ACTION ITEM =
For each line of the listing that includes the word "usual", show the whole line.

COLLECTED DATA =
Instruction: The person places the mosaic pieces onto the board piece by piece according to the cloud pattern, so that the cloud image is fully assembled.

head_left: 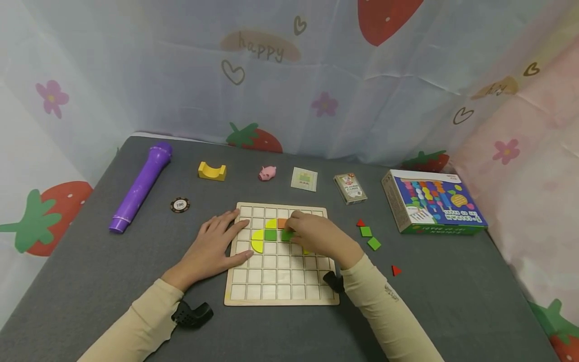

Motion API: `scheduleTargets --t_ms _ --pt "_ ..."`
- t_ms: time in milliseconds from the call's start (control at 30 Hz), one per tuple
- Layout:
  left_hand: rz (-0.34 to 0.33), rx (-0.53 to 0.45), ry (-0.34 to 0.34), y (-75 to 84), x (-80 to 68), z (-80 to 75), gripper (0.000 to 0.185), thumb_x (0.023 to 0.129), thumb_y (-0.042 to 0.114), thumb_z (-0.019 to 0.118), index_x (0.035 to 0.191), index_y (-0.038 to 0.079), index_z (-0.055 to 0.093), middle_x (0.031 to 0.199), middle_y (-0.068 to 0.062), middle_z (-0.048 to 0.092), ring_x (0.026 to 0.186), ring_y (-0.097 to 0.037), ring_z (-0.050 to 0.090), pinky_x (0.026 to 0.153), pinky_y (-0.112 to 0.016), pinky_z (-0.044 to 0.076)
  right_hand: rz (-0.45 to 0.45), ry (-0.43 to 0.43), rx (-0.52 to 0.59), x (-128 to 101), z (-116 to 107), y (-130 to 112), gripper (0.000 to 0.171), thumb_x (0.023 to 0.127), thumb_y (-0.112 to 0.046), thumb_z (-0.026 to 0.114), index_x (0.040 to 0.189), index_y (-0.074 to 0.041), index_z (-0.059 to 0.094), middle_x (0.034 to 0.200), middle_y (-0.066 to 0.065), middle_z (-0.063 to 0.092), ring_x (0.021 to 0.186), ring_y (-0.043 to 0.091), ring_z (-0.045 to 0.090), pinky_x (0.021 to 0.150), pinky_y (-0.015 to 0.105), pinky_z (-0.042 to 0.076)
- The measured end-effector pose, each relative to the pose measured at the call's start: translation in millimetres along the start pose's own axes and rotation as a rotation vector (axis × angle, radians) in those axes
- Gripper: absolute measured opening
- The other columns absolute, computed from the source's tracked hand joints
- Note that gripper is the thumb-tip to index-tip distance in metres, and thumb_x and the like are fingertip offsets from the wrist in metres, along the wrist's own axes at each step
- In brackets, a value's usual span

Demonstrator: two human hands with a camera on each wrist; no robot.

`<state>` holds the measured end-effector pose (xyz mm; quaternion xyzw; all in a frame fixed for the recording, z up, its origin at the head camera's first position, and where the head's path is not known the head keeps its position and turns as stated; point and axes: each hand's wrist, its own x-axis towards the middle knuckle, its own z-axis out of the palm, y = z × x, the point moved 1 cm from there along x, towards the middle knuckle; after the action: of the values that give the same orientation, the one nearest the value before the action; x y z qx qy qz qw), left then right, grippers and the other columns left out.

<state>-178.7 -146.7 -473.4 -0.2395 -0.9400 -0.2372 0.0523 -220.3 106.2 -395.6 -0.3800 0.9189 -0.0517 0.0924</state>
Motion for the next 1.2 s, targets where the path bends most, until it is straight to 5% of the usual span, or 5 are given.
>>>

ANSWER FOR THIS EXERCISE =
- In brackets, a value's usual span
Motion for the next 1.2 s, targets where the path bends most, until it is straight to 5% of the usual span, or 5 are given.

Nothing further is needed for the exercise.